-- WHAT YOU ARE ASKED TO DO --
Don't include any picture when you restate the data word for word.

(Data excerpts)
>>>

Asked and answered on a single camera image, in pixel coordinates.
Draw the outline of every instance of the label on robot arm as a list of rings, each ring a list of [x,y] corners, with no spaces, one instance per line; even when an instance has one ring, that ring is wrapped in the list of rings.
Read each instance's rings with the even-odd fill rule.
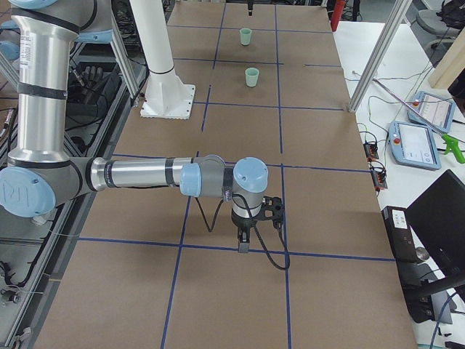
[[[407,229],[407,220],[405,219],[405,214],[403,211],[397,209],[392,210],[392,221],[394,226],[399,229]]]
[[[21,36],[20,68],[28,69],[32,64],[34,39],[31,36]]]

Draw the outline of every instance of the cup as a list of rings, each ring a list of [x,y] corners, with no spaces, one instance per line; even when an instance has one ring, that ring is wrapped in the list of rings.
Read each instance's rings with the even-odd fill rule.
[[[257,68],[246,69],[246,85],[248,87],[255,87],[259,80],[260,71]]]
[[[243,46],[247,46],[250,44],[250,40],[252,39],[252,30],[248,28],[242,28],[239,30],[240,33],[240,43]]]

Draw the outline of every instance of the gray chair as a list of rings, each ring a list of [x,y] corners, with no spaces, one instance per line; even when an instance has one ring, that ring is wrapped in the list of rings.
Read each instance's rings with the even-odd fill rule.
[[[439,43],[452,43],[460,34],[460,29],[449,28],[436,13],[434,9],[423,9],[416,14],[418,25],[438,38],[426,44],[423,47],[425,51],[429,48],[434,49]]]

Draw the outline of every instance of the red cylinder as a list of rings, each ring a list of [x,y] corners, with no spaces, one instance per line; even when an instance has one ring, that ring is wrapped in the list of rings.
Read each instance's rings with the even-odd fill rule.
[[[336,31],[337,25],[341,20],[342,11],[346,6],[345,0],[337,0],[336,6],[334,7],[333,15],[331,16],[331,29],[332,31]]]

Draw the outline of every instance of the computer monitor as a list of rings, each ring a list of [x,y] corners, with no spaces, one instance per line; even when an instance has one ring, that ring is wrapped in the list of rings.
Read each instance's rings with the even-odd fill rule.
[[[465,284],[465,280],[461,283],[465,272],[465,184],[448,169],[407,208],[405,216],[446,276],[440,288],[455,287],[465,300],[465,286],[457,286]]]

<<<

-- ANSWER FOR THE TASK --
Asked and answered on a single camera image, in pixel coordinates.
Draw the outline of every instance of the label on robot arm as a list of rings, each ring a list of [x,y] corners, with no spaces, one instance per line; even when an instance has one ring, that ring is wrapped in the list of rings.
Read each instance's rings with the even-odd fill rule.
[[[407,229],[407,220],[405,219],[405,214],[403,211],[397,209],[392,210],[392,221],[394,226],[399,229]]]
[[[21,36],[20,68],[28,69],[32,64],[34,39],[31,36]]]

Draw the outline of every instance of the cup as a list of rings, each ring a list of [x,y] corners, with no spaces, one instance per line; even when an instance has one ring, that ring is wrapped in the list of rings.
Read each instance's rings with the even-odd fill rule.
[[[257,68],[246,69],[246,85],[248,87],[255,87],[259,80],[260,71]]]
[[[243,46],[247,46],[250,44],[250,40],[252,39],[252,30],[248,28],[242,28],[239,30],[240,33],[240,43]]]

Draw the outline of every instance of the gray chair as a list of rings, each ring a list of [x,y] corners, with no spaces, one instance per line; even when an instance has one ring, that ring is wrapped in the list of rings.
Read each instance's rings with the even-odd fill rule.
[[[439,43],[452,43],[460,34],[460,29],[449,28],[436,13],[434,9],[423,9],[416,14],[418,25],[438,38],[426,44],[423,47],[425,51],[429,48],[434,49]]]

Draw the outline of every instance of the red cylinder as a list of rings, each ring a list of [x,y] corners, with no spaces, one instance per line; even when an instance has one ring, that ring is wrapped in the list of rings.
Read each instance's rings with the even-odd fill rule.
[[[336,31],[337,25],[341,20],[342,11],[346,6],[345,0],[337,0],[336,6],[334,7],[333,15],[331,16],[331,29],[332,31]]]

Draw the outline of every instance of the computer monitor as a list of rings, each ring a list of [x,y] corners, with no spaces, one instance per line; even when an instance has one ring, that ring is wrapped in the list of rings.
Read each instance's rings with the even-odd fill rule.
[[[465,284],[465,280],[461,283],[465,272],[465,184],[448,169],[407,208],[405,216],[446,276],[440,288],[455,287],[465,300],[465,286],[457,286]]]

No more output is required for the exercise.